Many of us have entered into the “promised land” of the Christian life, but following that initial “invasion” we haven’t exercised the daily disciplines that are essential for acquiring more territory. We haven’t made the spiritual advances that God intends for us. We’ve been born again and have the assurance of Heaven, but we’re not enjoying the full measure of victory that could be ours down here.

And here’s the reason: while works have nothing to do with the new birth, spiritual growth is an altogether different matter. God, by His grace, enables us to gain a greater degree of spiritual victory in our daily lives only to the extent that we cooperate with Him by daily disciplining ourselves to pray, to study His word, to be faithful in attending church, using our talents to serve, and by sharing our faith with others. When you were converted, He brought you in … but now let Him bring you further in.

Jesus Is the Way Through

We who have received Christ as Savior are not exempt from life’s reverses and tribulations; we’re not spared from the disappointments, the heartaches, and the tears—but here’s the big difference: as believers, the Lord is with us in those trials. In Hebrews 13:5 the Lord says to believers, “I will never leave thee, nor forsake thee.” If you’re a Christian, you never walk alone.

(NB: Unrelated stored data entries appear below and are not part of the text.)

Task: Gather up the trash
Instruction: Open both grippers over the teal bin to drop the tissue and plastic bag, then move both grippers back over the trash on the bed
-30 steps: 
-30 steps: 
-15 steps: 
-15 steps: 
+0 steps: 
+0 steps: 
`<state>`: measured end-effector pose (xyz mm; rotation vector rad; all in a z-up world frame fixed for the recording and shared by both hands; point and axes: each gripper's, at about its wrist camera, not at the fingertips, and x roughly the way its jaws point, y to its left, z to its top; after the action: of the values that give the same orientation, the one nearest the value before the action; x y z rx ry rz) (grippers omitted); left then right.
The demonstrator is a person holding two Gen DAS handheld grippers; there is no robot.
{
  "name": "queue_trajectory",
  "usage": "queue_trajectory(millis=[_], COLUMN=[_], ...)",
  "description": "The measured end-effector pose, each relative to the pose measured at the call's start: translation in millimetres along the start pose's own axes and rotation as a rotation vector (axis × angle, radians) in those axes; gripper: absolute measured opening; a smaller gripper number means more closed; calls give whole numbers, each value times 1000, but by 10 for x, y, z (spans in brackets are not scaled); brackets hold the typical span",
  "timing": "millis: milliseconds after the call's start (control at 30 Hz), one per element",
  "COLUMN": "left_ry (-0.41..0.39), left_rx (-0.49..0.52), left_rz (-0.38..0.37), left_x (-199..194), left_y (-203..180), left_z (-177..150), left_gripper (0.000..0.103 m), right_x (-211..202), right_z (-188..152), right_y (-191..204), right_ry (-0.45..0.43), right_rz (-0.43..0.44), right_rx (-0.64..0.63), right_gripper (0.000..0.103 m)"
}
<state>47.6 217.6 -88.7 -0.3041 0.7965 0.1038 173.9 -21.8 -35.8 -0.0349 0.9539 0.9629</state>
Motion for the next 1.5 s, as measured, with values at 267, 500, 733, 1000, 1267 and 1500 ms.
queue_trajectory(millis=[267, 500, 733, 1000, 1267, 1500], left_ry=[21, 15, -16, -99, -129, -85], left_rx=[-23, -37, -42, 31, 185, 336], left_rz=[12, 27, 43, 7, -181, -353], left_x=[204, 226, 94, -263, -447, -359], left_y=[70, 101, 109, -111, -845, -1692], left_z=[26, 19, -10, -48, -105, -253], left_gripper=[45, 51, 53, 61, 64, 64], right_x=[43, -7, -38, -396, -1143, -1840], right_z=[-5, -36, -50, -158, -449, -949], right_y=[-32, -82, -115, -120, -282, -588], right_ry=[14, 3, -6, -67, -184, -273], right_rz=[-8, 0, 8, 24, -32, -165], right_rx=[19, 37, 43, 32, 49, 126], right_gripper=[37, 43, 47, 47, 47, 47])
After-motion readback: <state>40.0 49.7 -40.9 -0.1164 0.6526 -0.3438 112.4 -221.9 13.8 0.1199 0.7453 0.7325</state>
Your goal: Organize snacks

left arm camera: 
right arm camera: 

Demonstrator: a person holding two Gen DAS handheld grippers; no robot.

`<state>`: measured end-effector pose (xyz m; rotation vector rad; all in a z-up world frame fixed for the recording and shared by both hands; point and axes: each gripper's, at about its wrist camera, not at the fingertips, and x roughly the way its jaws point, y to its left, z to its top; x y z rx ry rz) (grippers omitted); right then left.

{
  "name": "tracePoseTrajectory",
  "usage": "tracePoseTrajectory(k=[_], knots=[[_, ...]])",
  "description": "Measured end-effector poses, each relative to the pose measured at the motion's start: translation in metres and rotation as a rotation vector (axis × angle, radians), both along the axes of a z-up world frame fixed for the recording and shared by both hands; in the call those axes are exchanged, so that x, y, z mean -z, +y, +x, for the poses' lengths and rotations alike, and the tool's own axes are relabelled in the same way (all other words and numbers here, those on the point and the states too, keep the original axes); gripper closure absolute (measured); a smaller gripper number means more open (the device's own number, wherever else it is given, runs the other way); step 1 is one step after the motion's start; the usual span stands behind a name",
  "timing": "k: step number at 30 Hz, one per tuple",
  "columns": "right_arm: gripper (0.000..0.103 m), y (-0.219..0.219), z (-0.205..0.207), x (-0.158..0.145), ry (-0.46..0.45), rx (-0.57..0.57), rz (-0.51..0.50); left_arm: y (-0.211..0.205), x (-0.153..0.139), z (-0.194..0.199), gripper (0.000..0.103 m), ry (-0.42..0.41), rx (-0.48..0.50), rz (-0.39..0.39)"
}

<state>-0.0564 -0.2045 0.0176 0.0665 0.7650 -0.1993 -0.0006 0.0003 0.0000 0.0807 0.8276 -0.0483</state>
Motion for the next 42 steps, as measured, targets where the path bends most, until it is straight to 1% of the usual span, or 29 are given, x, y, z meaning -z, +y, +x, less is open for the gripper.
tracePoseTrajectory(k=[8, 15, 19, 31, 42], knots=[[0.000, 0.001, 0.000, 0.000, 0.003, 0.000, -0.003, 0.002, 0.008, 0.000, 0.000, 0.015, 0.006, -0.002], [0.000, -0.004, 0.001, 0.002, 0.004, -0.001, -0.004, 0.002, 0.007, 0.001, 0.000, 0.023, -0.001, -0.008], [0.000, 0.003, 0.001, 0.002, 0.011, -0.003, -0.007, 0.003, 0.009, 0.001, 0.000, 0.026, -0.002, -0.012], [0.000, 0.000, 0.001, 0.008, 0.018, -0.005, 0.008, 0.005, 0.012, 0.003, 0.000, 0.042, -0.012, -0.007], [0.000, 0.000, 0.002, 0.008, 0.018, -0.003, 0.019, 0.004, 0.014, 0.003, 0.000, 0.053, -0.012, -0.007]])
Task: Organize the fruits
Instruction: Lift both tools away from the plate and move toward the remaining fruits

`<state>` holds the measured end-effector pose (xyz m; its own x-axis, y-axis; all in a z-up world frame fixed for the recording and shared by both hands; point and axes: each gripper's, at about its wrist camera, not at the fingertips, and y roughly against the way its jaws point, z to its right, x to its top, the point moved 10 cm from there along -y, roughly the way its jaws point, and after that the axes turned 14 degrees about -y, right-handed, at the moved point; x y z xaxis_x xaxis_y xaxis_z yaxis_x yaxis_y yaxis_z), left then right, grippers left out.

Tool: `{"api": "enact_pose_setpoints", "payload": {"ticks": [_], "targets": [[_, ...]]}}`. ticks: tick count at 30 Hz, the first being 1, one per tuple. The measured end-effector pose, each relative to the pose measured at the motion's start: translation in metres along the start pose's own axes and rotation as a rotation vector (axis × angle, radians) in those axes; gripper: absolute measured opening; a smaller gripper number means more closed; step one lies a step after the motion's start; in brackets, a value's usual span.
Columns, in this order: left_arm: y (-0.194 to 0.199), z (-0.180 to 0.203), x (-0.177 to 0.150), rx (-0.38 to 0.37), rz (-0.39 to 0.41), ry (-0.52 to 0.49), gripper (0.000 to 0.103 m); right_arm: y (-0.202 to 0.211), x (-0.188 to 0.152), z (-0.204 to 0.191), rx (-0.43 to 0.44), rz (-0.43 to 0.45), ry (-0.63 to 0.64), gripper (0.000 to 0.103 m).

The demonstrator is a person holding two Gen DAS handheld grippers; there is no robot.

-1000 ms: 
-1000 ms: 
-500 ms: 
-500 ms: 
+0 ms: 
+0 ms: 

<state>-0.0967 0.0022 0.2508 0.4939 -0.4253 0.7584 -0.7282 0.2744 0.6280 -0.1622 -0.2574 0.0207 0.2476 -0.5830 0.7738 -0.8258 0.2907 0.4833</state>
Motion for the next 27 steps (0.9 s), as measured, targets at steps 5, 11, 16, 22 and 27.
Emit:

Indeed, the author of Psalm 23:4 went so far as to say, “Yea, though I walk through the valley of the shadow of death, I will fear no evil: for Thou art with me.” Isaiah 41:10 assures us: “Fear thou not; for I am with thee: be not dismayed; for I am thy God: I will strengthen thee; yea, I will help thee.” In Romans 8, after recounting a long litany of woes and troubles that can happen to a person in this life, Paul said in verse 37, “In all these things we are more than conquerors through Him that loved us.”

Are you dealing with some difficulty that’s about to tear you apart? And you don’t see how you can possibly handle it? Turn your life totally over to Jesus Christ, and you’ll see that He is the way through. In John 16:33 Jesus said, “These things I have spoken unto you, that in Me ye might have peace. In the world ye shall have tribulation: but be of good cheer; I have overcome the world.”

Total Surrender

Jesus is the way out, the way in, and the way through. But He can only be all of that to us if we totally surrender ourselves to Him, and here’s the holdup in so many of our lives. We consider ourselves to have surrendered to Christ, when in reality we’re holding back in certain areas, and so long as that’s the case we’ll never have the degree of victory that God wants us to have. There’s an old spiritual which contains this oft-repeated refrain: “The Lord’s gotta have 100 percent; 99  won’t do!”